_WHAT IS REQUIRED_. Everything in the listing below should be repeated exactly, apart from the pictures.

((

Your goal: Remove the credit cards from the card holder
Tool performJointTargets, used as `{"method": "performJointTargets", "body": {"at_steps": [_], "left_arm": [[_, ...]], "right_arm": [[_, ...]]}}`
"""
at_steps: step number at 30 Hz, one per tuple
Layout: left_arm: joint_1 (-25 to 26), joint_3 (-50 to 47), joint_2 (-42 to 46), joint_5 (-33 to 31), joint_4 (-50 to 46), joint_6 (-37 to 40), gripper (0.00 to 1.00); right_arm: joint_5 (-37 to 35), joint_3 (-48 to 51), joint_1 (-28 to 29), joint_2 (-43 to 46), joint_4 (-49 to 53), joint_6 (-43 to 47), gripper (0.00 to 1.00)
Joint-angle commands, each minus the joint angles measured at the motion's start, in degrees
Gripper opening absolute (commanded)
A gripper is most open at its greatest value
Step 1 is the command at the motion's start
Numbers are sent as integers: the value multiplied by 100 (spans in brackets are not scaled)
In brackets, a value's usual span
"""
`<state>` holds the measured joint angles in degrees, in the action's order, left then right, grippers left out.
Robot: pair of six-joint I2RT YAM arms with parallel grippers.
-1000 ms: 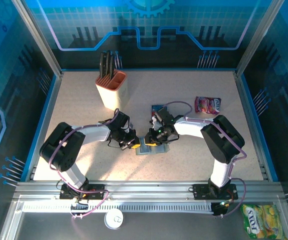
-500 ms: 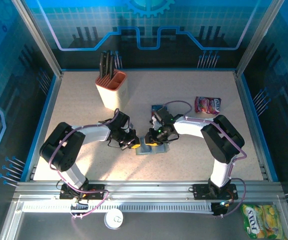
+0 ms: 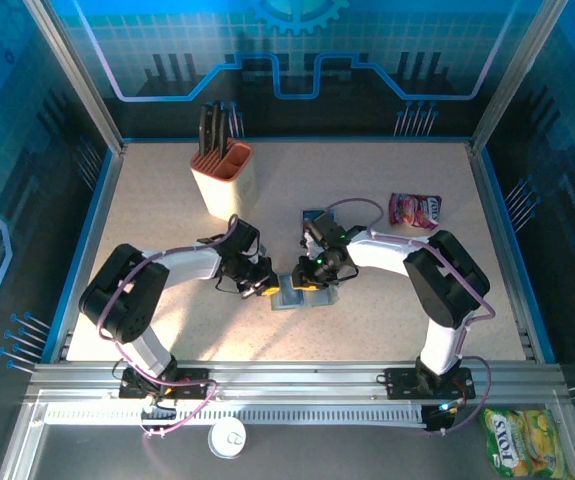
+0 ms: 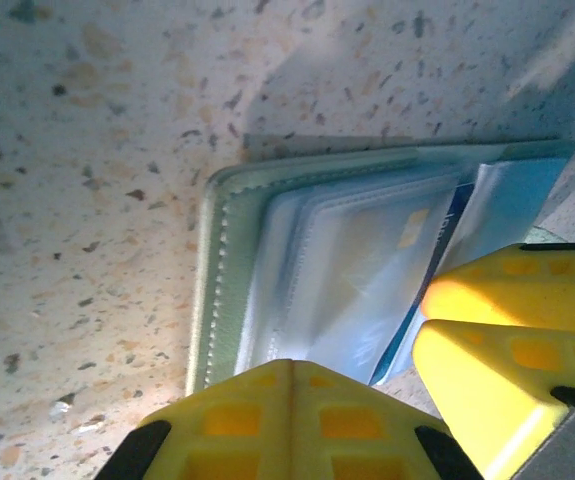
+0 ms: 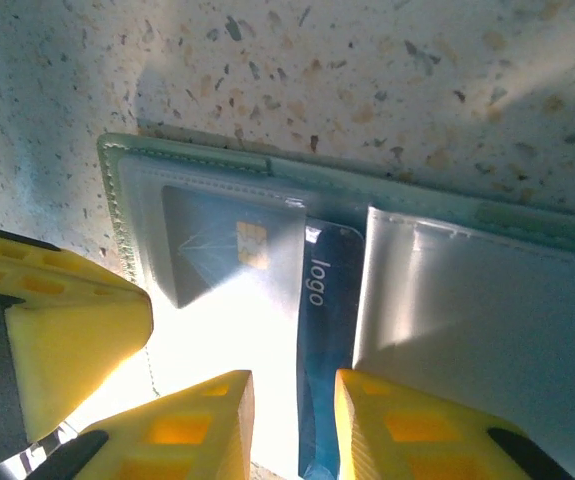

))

_ANSWER TO THIS PROBLEM_.
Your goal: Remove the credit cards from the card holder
Tool performJointTargets, used as `{"method": "performJointTargets", "body": {"at_steps": [_], "left_arm": [[_, ...]], "right_arm": [[_, ...]]}}`
"""
at_steps: step number at 30 Hz, one per tuple
Layout: left_arm: joint_1 (-25 to 26), joint_3 (-50 to 47), joint_2 (-42 to 46), joint_5 (-33 to 31), joint_4 (-50 to 46), joint_6 (-37 to 40), gripper (0.00 to 1.00); right_arm: joint_5 (-37 to 35), joint_3 (-48 to 51), joint_1 (-28 to 29), joint_2 (-43 to 46), joint_4 (-49 to 53), joint_6 (-43 to 47), gripper (0.00 to 1.00)
Joint-angle commands, each minus the joint angles measured at the motion's start, in degrees
Gripper opening absolute (commanded)
A gripper is most open at its greatest value
Step 1 is the command at the motion's start
Numbers are sent as integers: the value multiplied by 100 (spans in brackets are not scaled)
In brackets, a value's usual span
"""
`<state>` holds the measured joint angles in degrees, in the action's order, left then right, grippers left out.
Robot: pair of six-joint I2RT YAM arms with parallel grippers.
-1000 ms: 
-500 ms: 
+0 ms: 
+0 ms: 
+0 ms: 

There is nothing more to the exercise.